• **Prompt**: Your answer is to be the count alone: the number of lines in the data below where "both" appears.

Excerpts from a dataset:
▼
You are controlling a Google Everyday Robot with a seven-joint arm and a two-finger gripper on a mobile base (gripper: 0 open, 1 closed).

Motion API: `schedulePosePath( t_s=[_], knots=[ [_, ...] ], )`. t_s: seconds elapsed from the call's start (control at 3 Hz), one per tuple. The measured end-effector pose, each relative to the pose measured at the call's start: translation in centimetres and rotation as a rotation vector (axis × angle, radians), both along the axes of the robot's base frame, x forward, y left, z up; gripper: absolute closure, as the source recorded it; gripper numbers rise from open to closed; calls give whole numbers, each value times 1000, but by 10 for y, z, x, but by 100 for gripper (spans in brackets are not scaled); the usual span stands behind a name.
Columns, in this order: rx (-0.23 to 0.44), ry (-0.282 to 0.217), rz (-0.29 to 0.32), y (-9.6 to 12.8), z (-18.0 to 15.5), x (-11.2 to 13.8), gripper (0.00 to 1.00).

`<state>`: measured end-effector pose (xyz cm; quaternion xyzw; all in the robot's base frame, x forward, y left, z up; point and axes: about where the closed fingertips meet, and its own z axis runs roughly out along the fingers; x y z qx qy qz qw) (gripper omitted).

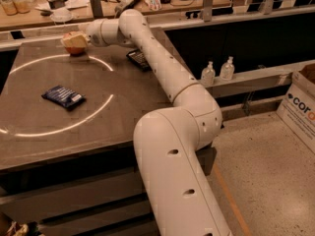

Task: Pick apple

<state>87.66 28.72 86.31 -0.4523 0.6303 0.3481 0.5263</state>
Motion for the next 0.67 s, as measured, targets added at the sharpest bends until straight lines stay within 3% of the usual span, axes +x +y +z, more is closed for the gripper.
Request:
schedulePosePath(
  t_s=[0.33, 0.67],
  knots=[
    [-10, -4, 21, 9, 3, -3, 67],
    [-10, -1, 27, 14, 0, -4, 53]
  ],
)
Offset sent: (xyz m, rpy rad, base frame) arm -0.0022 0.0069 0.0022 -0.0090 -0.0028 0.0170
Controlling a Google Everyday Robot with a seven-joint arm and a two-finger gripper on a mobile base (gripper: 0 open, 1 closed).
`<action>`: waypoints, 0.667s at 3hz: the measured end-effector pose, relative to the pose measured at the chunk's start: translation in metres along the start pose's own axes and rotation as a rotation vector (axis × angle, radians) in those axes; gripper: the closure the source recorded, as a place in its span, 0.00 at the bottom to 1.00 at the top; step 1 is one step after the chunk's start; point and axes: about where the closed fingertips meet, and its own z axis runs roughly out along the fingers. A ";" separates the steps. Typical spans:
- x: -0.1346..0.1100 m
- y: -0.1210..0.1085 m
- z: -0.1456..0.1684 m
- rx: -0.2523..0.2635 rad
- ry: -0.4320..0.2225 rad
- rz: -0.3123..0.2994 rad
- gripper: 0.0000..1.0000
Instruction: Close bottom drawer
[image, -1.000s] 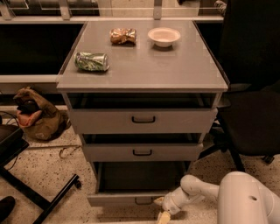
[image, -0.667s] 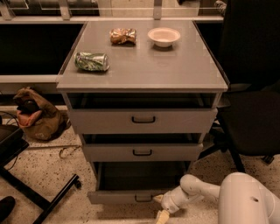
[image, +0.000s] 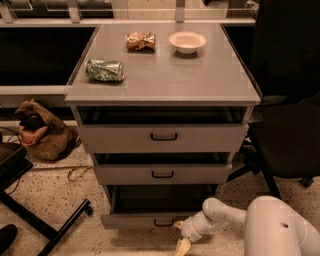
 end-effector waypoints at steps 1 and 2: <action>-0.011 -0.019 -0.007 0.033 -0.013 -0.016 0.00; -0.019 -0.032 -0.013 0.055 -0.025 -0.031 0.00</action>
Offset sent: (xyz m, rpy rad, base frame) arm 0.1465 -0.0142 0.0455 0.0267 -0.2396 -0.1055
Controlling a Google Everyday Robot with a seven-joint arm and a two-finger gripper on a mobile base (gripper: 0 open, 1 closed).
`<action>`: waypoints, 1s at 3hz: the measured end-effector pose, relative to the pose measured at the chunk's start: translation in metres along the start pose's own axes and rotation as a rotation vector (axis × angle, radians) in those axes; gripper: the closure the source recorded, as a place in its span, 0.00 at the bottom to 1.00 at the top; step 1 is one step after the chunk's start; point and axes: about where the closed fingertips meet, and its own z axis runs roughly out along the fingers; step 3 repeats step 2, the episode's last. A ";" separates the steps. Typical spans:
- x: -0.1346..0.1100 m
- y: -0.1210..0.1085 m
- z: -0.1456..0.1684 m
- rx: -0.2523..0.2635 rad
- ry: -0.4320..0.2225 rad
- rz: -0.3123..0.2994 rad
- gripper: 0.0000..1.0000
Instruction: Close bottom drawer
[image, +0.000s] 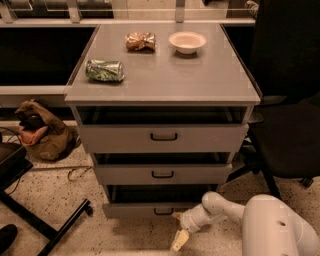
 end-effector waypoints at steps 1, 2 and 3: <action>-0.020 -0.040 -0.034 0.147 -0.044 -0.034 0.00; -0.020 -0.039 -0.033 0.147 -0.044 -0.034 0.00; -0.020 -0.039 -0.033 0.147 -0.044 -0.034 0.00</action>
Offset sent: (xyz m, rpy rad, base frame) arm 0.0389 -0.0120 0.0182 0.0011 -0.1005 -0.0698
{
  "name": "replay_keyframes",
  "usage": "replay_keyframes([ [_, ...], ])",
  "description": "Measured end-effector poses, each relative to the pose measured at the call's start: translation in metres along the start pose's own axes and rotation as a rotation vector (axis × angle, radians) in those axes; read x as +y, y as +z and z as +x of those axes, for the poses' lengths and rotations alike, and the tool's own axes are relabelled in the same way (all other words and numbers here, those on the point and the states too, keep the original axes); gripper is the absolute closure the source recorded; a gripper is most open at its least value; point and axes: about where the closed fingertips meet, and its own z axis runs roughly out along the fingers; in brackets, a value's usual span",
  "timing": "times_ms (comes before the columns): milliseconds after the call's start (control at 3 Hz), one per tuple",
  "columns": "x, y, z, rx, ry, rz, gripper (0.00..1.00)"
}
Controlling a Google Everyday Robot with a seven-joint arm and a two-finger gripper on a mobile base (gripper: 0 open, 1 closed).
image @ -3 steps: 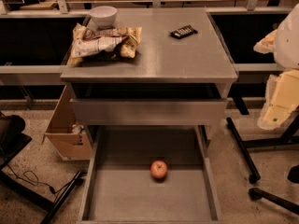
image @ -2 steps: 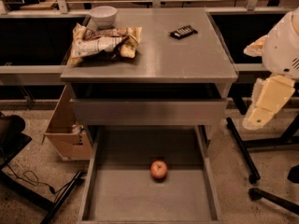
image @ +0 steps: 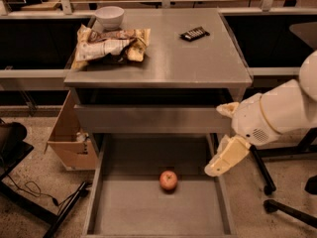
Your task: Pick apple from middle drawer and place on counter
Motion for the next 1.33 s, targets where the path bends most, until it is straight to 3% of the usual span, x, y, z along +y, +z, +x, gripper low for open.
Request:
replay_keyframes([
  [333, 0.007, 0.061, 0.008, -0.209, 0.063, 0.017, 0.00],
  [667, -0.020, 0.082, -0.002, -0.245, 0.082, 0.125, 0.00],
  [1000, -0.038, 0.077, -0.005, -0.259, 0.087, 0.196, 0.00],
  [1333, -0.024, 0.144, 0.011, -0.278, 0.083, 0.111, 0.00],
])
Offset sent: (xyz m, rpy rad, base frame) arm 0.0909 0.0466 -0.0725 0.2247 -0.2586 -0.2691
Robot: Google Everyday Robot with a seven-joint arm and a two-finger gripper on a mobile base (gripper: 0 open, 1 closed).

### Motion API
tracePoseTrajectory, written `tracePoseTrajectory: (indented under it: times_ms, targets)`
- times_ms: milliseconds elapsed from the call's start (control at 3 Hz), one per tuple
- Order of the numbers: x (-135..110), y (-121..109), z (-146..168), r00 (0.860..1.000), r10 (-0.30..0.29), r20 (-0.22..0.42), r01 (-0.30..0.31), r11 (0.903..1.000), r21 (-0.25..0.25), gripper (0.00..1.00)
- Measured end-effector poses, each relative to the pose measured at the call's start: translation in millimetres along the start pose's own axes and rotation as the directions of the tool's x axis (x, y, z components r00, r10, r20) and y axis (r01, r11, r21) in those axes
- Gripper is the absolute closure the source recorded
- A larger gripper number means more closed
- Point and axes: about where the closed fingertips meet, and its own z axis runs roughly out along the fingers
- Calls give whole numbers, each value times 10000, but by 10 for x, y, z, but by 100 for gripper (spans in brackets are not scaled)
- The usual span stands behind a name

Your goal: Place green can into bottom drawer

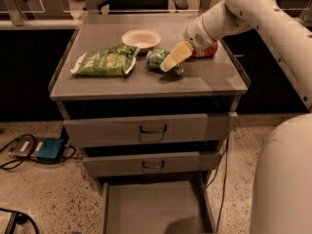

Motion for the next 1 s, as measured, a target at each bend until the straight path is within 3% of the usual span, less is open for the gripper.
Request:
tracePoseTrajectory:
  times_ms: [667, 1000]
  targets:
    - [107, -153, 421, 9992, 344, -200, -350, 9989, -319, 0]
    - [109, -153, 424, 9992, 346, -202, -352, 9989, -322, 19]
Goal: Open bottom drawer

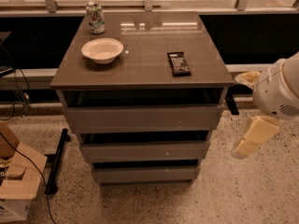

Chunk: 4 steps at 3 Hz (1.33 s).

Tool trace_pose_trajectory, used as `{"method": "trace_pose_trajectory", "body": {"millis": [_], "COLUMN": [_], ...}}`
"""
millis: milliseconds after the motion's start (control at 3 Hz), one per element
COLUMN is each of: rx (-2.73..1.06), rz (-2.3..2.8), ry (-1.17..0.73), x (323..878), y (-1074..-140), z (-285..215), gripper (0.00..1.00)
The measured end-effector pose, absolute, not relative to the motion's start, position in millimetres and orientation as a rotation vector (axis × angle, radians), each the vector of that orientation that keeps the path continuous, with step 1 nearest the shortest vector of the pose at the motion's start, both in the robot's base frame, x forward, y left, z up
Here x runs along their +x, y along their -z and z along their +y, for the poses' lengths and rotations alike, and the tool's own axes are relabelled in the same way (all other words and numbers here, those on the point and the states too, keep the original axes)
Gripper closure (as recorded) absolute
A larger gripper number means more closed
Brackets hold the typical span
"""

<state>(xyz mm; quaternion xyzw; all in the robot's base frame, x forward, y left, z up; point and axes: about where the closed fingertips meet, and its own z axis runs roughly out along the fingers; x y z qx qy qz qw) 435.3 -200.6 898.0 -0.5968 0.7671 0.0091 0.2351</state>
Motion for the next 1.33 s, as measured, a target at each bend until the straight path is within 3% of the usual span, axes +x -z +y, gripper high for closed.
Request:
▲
• **Response to this exercise**: 2